## [Action item]
The response must restate the data exactly, with nothing left out.

## [Data below]
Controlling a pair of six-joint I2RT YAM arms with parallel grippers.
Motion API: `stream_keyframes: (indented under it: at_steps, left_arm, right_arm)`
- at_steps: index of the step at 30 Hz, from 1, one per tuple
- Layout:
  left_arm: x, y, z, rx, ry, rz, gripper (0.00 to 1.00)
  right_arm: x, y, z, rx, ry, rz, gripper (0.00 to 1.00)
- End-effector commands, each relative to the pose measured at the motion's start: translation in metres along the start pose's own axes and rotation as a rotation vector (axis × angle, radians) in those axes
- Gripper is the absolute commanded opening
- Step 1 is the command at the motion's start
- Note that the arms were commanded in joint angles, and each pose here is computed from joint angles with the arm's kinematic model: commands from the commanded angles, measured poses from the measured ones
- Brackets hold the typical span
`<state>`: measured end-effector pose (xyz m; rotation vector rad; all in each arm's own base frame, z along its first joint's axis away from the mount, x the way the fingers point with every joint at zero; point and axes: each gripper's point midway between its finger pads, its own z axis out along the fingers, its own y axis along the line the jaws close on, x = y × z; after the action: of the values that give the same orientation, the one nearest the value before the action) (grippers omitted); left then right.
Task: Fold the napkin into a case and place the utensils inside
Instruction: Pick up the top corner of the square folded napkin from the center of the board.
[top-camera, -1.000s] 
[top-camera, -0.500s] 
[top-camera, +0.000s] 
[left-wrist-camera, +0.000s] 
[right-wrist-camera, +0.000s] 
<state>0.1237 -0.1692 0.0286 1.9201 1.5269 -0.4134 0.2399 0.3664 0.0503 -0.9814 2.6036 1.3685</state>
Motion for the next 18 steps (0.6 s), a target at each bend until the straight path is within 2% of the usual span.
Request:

## [Solution for this problem]
Controlling a pair of six-joint I2RT YAM arms with parallel grippers.
Motion API: `stream_keyframes: (indented under it: at_steps, left_arm, right_arm)`
- at_steps: index of the step at 30 Hz, from 1, one per tuple
- Layout:
  left_arm: x, y, z, rx, ry, rz, gripper (0.00 to 1.00)
  right_arm: x, y, z, rx, ry, rz, gripper (0.00 to 1.00)
- End-effector commands, each relative to the pose measured at the motion's start: translation in metres along the start pose's own axes and rotation as a rotation vector (axis × angle, radians) in those axes
- Gripper is the absolute commanded opening
- Step 1 is the command at the motion's start
- Note that the arms were commanded in joint angles, and each pose here is computed from joint angles with the arm's kinematic model: commands from the commanded angles, measured poses from the measured ones
- Brackets hold the typical span
`<state>`: measured end-effector pose (xyz m; rotation vector rad; all in each arm's own base frame, z along its first joint's axis away from the mount, x the way the fingers point with every joint at zero; point and axes: each gripper's point midway between its finger pads, its own z axis out along the fingers, its own y axis along the line the jaws close on, x = y × z; after the action: of the values that give the same orientation, the one nearest the value before the action) (grippers omitted); left then right.
Task: Fold the napkin into a case and place the utensils inside
Instruction: Pick up the top corner of the square folded napkin from the center of the board.
[top-camera, -1.000s] 
[top-camera, -0.500s] 
[top-camera, +0.000s] 
[left-wrist-camera, +0.000s] 
[right-wrist-camera, +0.000s] 
<state>0.1237 -0.1692 0.0286 1.9201 1.5269 -0.4134 0.2399 0.3664 0.0503 -0.9814 2.6036 1.3685</state>
Motion for the next 18 steps (0.6 s), a target at each bend until the straight path is within 2% of the usual span.
Request:

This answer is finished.